Sidique Mansaray

Personal information
- Date of birth: 23 July 1980 (age 44)
- Place of birth: Koidu Town, Sierra Leone
- Position(s): Striker

Senior career*
- Years: Team / Apps / (Gls)
- 1996–1997: Diamond Stars
- 1999–2004: East End Lions
- 2004–2006: Cenegal FC
- 2006–2007: Old Edwardians
- 2007–2015: East End Lions

International career
- 2000–2012: Sierra Leone / 14 / (3)

= Sidique Mansaray =

Sierra Leonean footballer

Sidique Mansaray (born 23 July 1980) is a Sierra Leonean former footballer who played as a striker.
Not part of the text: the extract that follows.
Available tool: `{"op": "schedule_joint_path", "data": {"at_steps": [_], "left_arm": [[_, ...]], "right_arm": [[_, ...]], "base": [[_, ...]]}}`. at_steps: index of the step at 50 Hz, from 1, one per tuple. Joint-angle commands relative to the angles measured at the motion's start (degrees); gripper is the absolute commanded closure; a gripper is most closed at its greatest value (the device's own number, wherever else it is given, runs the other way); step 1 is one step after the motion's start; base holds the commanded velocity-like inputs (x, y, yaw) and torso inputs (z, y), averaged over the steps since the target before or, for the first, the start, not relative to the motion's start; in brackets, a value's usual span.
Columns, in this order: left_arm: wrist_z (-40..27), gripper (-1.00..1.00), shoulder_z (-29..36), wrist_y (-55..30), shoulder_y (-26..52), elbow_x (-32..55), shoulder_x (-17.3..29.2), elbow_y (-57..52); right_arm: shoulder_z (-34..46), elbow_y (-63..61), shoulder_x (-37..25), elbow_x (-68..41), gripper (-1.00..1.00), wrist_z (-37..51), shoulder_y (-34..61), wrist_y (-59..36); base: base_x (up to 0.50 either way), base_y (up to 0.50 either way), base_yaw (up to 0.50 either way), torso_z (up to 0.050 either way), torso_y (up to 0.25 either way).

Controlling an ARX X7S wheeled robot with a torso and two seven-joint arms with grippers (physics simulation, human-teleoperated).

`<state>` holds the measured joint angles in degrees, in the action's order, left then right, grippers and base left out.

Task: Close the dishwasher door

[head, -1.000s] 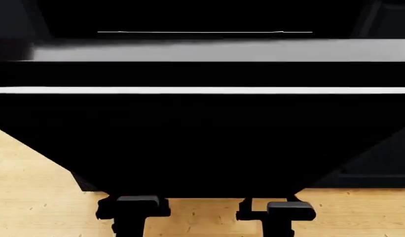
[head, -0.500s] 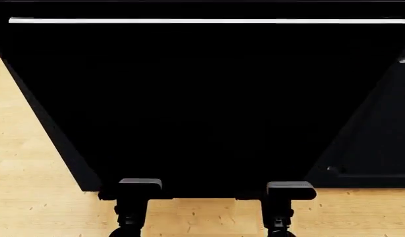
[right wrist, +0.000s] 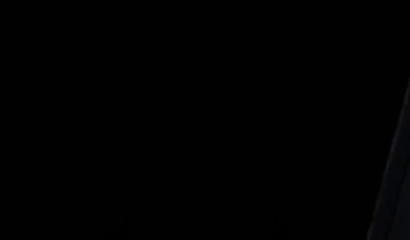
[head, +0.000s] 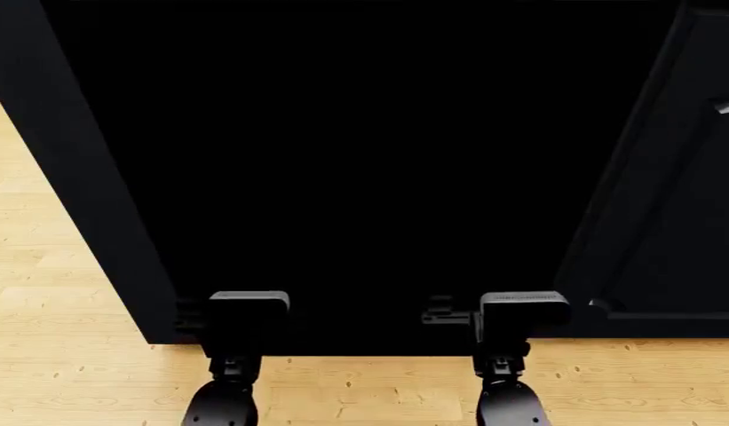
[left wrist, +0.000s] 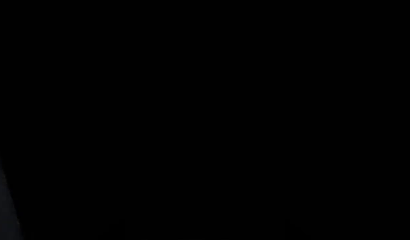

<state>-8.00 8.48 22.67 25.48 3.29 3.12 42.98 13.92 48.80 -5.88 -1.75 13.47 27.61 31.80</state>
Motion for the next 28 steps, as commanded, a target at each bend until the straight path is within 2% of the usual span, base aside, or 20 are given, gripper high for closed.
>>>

He was a regular member of the Sierra Leone national team. in 2001, he scored the only goal as the Leone Stars defeated Nigeria 1-0 in a 2002 FIFA World Cup qualifying match in Freetown.

==Profile==
Sidique Mansaray was born and raised in Sierra Leone's fourth largest city of Koidu Town, Kono District, to prominent Mandingo parents. He attended the Koidu Secondary School in Koidu Town. He started his professional football career with his hometown club, the Diamond Stars, in the Sierra Leone National Premier League in 1996 at a very young age and made his senior international debut for Sierra Leone in 1997.